TASK ITEM: Scan the material below for the string "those", and copy every line where it shows up.

GIVEN INFORMATION:
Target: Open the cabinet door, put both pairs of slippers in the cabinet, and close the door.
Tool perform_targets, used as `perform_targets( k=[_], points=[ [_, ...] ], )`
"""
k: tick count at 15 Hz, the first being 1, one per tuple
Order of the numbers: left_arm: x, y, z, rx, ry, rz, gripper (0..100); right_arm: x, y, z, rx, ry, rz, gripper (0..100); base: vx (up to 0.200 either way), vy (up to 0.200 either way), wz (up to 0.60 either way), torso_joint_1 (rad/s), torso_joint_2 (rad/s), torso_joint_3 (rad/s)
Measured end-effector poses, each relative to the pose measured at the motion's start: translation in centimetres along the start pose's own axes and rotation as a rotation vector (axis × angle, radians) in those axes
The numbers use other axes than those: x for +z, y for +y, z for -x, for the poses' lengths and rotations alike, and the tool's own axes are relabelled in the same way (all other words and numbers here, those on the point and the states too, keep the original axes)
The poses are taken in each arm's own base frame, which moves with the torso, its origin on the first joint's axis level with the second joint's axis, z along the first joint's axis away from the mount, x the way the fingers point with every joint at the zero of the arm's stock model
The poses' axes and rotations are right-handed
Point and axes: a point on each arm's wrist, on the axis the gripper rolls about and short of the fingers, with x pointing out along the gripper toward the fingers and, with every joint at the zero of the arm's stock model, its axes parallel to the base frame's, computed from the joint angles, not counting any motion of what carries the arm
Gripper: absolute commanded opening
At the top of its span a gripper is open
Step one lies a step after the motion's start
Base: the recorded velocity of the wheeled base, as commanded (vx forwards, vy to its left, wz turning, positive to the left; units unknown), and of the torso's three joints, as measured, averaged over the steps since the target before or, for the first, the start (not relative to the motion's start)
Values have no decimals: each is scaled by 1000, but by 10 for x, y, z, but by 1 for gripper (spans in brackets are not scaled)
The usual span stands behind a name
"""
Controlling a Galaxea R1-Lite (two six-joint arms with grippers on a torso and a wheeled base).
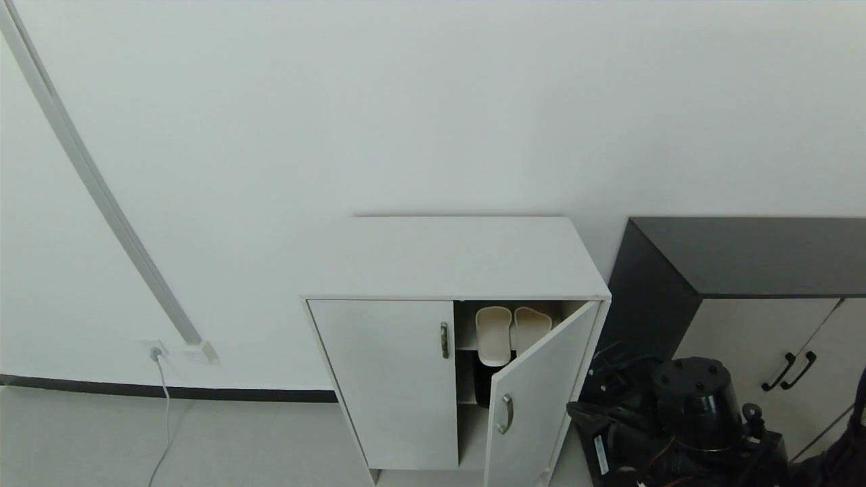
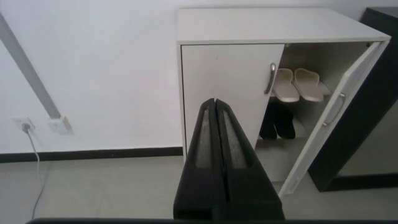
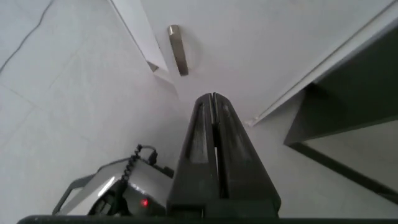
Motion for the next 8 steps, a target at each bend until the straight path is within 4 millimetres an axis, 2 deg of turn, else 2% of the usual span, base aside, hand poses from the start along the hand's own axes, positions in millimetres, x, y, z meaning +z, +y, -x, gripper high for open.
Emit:
perform_targets(
  k=[3,8],
  points=[
    [0,0,0,2,-1,0,0,7,3,-16,4,-50,-7,0,0,0,0,0,0,0],
    [0,0,0,2,-1,1,0,14,7,-59,3,-80,-32,0,0,0,0,0,0,0]
  ],
)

EXERCISE RESULT:
Measured end-effector poses, each relative to the pose measured at the motion's start: translation in centimetres along the start pose's own axes and rotation as a rotation vector (axis × angle, radians) in those axes
The numbers use other axes than those: x for +z, y for +y, z for -x, for the poses' lengths and rotations alike, and the tool's own axes are relabelled in the same way (all other words and numbers here, those on the point and the states too, keep the original axes)

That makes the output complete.